**EXERCISE GOAL**.
Where the string "clear" occurs in a line of the entries below, copy that line.

[Records from a data collection]
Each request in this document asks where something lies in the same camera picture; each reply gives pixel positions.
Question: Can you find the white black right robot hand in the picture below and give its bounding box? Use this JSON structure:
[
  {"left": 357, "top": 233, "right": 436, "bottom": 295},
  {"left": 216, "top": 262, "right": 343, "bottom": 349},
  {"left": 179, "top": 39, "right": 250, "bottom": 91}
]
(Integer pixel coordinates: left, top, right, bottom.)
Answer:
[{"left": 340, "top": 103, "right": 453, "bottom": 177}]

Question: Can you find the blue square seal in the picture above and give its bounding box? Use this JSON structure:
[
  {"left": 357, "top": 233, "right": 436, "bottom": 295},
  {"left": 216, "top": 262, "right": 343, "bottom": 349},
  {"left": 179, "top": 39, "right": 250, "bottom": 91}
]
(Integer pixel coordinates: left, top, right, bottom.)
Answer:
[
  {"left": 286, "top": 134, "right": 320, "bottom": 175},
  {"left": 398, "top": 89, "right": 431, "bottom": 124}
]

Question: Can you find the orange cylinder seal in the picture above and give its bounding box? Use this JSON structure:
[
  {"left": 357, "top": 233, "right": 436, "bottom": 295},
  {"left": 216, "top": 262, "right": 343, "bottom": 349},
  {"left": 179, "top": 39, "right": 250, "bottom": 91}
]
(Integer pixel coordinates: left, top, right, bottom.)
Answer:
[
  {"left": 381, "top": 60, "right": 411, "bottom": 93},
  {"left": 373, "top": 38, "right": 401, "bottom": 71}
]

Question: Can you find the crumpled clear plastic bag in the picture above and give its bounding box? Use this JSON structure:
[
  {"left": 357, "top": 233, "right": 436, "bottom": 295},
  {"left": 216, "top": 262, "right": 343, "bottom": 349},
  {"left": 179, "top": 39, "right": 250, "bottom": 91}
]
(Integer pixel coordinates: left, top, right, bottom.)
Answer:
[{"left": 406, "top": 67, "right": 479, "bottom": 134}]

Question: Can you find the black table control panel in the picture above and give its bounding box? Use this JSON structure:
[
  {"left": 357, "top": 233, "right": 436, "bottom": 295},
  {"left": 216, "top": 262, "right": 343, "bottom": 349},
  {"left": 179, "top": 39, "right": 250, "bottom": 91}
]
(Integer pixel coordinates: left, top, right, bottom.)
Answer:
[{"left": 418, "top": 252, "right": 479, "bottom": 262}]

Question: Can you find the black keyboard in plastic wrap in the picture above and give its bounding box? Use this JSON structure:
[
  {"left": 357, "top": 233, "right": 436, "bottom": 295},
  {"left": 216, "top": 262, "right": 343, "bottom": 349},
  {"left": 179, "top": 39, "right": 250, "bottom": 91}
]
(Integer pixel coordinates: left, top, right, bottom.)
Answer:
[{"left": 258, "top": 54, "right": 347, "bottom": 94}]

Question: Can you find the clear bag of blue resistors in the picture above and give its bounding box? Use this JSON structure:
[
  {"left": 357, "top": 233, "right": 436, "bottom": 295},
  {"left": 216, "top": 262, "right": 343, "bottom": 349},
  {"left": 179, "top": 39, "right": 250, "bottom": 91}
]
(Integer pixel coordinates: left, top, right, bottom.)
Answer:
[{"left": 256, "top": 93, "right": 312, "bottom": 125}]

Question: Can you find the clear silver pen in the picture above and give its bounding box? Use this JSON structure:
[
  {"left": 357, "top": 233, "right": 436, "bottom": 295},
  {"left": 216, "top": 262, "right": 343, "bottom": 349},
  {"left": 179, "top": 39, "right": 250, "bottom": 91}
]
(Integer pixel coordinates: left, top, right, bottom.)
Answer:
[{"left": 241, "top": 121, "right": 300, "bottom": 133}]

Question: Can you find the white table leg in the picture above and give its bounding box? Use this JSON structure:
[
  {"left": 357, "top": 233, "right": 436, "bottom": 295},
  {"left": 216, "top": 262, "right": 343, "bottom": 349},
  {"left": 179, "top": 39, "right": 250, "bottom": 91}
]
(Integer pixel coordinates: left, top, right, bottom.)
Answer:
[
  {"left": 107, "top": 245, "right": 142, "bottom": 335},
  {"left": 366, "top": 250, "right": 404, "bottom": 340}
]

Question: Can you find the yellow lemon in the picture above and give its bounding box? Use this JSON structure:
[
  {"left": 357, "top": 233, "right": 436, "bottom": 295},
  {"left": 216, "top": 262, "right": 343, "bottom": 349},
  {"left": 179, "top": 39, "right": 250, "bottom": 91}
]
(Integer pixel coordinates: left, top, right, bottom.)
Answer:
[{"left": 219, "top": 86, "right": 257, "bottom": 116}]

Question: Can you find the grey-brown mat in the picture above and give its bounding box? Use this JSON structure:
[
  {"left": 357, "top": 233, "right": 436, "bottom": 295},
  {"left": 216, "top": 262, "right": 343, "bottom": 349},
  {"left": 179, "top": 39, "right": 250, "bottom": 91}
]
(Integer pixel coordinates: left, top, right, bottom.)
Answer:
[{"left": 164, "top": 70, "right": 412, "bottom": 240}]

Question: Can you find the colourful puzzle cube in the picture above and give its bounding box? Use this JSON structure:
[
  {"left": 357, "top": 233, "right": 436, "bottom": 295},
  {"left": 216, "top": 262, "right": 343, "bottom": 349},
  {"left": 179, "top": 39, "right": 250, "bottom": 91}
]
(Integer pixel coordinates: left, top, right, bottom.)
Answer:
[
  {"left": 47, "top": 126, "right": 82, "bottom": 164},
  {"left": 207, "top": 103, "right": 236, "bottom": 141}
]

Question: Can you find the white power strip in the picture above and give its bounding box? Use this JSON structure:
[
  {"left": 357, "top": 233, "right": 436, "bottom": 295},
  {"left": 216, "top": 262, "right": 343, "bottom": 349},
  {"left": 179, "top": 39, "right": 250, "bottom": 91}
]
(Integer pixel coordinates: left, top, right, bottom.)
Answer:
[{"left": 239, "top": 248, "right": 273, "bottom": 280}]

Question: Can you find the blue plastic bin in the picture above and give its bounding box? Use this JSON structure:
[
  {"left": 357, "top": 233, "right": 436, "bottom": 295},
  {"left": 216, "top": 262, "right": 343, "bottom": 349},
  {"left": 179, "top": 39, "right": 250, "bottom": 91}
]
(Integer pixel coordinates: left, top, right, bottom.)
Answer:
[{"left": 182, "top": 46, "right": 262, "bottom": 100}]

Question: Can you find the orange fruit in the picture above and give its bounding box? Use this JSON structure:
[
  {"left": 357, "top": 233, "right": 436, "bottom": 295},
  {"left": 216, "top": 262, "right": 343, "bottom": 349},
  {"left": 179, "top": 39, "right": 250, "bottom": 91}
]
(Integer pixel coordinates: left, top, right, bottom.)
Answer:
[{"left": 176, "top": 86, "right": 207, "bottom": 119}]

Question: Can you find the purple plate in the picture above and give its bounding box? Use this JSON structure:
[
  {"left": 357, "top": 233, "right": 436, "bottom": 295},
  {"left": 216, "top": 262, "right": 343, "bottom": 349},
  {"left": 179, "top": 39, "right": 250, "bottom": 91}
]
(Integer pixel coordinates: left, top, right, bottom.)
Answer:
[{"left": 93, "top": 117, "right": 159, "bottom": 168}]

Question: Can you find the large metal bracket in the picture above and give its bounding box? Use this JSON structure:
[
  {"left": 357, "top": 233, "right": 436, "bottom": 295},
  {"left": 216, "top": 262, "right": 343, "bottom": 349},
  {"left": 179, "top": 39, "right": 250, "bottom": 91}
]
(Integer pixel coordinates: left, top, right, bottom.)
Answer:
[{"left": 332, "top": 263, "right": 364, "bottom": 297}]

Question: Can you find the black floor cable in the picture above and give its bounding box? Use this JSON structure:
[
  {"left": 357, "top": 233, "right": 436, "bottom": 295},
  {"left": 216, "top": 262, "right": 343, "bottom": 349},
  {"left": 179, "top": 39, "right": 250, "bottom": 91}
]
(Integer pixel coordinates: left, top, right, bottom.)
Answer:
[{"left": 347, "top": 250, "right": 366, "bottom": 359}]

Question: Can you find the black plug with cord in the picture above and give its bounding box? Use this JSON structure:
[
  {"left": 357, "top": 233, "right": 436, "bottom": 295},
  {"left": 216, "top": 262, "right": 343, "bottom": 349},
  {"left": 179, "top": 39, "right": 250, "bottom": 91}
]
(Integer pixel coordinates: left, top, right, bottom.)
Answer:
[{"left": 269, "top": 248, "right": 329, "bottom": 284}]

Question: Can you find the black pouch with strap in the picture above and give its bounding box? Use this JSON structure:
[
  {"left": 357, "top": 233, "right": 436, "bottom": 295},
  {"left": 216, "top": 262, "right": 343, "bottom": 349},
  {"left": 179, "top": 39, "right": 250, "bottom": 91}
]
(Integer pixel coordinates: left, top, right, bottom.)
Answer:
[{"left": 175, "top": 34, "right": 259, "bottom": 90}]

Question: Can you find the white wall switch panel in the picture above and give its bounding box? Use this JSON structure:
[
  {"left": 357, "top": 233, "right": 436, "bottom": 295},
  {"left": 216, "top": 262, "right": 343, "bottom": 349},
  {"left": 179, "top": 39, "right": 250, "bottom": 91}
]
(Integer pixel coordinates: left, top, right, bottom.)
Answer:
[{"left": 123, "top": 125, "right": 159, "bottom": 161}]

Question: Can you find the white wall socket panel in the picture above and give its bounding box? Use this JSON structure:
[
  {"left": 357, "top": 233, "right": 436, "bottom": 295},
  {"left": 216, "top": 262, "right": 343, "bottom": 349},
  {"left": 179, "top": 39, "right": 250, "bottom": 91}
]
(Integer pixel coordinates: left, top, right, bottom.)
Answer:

**EXERCISE RESULT**.
Question: Can you find the crumpled clear plastic bag in the picture above and give its bounding box? Use this JSON structure:
Question: Can you find the clear bag of blue resistors in the picture above and give its bounding box? Use this JSON structure:
Question: Can you find the clear silver pen in the picture above and give its bounding box? Use this JSON structure:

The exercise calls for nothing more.